• **About this task**
Check every line of the entries that follow, and copy the ones containing "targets".

=-=-=-=-=

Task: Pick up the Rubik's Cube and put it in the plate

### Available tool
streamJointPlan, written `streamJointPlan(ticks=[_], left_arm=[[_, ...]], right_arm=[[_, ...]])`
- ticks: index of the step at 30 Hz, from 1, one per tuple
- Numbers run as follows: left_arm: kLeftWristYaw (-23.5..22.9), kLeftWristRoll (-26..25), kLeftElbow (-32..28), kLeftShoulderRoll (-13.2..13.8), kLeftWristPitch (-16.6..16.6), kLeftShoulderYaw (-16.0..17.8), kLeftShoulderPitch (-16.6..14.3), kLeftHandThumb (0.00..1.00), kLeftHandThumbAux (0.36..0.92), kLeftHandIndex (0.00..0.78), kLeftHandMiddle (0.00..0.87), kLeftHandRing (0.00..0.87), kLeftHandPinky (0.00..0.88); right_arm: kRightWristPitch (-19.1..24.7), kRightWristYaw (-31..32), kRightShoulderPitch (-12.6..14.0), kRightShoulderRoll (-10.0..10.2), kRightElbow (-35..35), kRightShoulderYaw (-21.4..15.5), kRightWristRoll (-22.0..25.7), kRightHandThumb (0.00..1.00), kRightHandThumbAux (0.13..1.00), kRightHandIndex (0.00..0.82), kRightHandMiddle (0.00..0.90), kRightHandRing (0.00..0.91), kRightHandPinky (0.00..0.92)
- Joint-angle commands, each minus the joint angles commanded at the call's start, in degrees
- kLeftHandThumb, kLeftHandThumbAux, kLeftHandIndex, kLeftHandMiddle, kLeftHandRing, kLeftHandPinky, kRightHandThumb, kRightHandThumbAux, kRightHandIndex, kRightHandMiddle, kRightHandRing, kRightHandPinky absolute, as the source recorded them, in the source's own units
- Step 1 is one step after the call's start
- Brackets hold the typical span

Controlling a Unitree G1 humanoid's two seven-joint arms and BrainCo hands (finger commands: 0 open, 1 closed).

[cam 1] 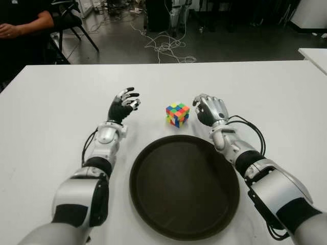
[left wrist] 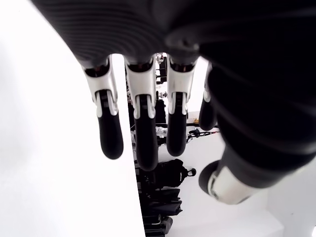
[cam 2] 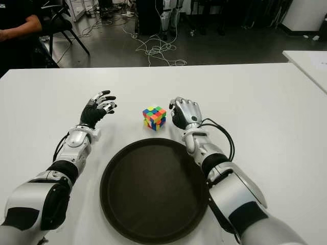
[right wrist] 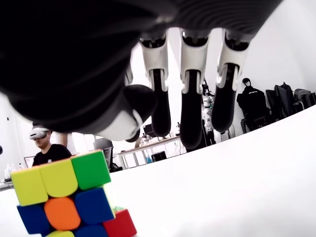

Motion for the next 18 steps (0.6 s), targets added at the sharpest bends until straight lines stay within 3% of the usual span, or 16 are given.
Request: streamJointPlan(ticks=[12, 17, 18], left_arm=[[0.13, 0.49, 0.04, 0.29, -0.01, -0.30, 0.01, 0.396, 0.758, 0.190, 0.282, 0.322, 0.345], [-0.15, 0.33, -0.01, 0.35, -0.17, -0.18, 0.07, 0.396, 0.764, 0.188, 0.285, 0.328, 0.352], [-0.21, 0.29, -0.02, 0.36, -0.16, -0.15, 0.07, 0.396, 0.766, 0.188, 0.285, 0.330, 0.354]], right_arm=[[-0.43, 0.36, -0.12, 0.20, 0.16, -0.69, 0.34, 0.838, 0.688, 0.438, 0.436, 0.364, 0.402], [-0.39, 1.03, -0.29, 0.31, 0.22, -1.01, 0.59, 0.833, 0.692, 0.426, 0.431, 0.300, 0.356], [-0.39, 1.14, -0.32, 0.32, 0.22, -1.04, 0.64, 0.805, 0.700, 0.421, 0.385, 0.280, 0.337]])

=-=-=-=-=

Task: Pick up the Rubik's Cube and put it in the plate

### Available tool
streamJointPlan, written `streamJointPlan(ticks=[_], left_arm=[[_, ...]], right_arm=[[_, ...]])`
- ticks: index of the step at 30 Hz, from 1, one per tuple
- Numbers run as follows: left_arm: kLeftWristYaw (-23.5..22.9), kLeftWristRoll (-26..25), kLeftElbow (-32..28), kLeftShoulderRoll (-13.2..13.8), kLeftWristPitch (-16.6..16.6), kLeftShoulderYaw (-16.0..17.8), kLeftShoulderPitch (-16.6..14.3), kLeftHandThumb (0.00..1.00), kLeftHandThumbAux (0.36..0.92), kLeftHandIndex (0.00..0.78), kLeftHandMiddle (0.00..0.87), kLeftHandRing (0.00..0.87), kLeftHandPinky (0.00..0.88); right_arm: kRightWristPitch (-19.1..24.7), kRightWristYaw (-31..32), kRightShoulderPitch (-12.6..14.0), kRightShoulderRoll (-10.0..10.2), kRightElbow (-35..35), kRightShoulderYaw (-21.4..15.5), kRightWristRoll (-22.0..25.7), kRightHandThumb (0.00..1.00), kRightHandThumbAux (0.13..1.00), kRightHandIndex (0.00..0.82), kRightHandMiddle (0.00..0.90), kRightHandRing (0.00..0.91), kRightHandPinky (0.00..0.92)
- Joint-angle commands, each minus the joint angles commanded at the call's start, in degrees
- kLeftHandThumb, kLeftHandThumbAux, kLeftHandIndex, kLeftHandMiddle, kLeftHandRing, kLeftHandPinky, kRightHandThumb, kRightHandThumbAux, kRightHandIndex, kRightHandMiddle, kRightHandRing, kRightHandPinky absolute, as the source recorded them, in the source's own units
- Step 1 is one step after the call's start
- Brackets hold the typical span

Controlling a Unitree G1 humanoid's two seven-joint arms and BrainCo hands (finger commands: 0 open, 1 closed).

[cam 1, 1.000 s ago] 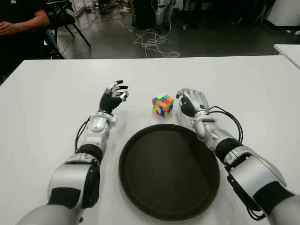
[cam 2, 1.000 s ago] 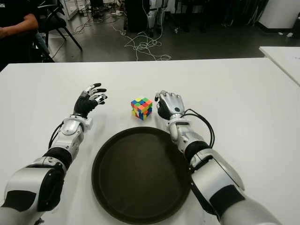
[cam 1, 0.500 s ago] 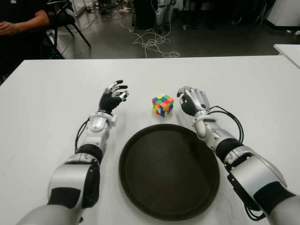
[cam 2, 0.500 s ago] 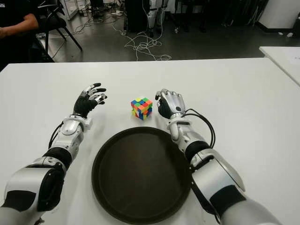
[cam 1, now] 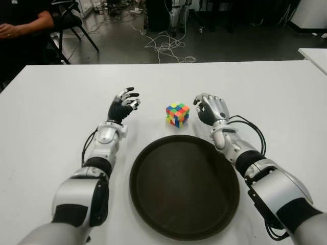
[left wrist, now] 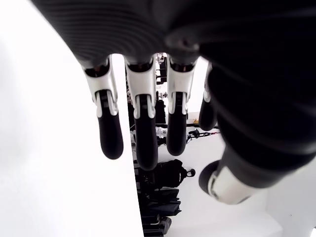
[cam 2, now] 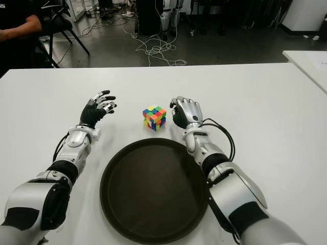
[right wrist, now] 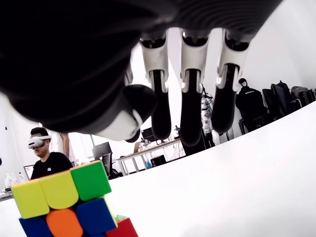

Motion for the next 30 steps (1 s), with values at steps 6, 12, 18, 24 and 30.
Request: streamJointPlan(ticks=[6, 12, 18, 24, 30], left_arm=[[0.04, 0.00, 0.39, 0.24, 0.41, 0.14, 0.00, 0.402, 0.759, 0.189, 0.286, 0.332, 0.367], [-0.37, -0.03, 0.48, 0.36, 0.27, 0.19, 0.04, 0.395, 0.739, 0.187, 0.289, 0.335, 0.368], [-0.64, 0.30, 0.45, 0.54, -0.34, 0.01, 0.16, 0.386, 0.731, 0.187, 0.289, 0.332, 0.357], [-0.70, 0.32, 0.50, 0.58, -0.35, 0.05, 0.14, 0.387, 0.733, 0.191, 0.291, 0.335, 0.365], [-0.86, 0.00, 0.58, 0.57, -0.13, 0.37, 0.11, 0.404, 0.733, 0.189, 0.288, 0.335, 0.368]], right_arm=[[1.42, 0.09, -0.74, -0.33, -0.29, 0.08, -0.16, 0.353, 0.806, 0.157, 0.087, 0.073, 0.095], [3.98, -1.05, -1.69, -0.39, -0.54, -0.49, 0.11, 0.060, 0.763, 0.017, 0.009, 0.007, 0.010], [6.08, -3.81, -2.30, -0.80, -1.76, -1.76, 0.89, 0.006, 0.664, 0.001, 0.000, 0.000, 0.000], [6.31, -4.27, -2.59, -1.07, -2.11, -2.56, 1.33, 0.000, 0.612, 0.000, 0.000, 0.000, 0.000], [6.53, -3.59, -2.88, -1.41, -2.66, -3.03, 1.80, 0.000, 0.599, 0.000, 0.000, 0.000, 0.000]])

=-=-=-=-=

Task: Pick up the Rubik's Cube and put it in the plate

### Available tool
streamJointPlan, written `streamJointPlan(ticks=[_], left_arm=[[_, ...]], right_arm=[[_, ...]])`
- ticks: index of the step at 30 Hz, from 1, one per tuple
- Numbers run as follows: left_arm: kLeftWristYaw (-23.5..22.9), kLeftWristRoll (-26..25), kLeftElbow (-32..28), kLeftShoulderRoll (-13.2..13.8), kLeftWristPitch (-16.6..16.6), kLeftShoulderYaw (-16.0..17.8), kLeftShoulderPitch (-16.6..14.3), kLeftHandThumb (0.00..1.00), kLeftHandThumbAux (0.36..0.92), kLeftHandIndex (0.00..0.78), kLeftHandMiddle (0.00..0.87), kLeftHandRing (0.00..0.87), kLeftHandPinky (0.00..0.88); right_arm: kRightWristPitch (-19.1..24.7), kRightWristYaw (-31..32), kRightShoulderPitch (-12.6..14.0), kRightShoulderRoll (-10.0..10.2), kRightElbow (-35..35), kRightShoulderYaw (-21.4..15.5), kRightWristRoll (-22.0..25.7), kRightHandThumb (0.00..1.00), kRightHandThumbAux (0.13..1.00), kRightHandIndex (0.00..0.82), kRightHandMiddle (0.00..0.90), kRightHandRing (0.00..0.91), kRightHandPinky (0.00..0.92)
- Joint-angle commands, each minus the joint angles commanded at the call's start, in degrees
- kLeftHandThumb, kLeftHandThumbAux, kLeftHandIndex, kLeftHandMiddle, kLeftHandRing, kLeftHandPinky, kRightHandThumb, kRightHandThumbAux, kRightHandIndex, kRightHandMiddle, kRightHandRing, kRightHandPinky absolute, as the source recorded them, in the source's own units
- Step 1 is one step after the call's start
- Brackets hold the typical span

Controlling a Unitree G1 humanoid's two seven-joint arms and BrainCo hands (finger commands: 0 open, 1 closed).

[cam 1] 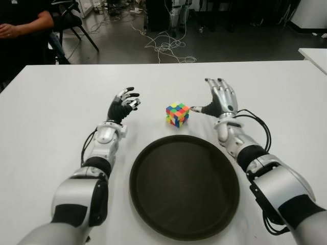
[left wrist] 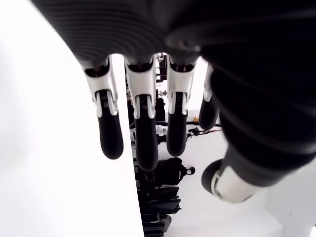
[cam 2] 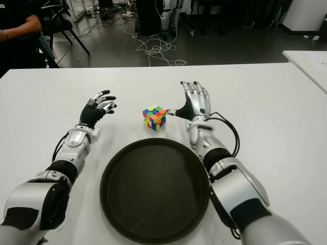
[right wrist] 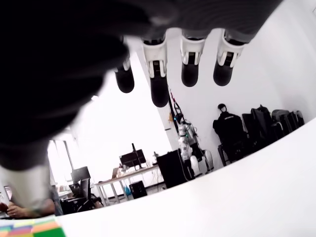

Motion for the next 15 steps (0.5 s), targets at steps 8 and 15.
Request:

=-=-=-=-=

• **Exercise result**
Motion for the next 18 steps (0.6 s), targets added at the sharpest bends until straight lines stay within 3% of the usual span, or 16 are given.
Motion for the next 15 steps (0.5 s), targets at steps 8 and 15.

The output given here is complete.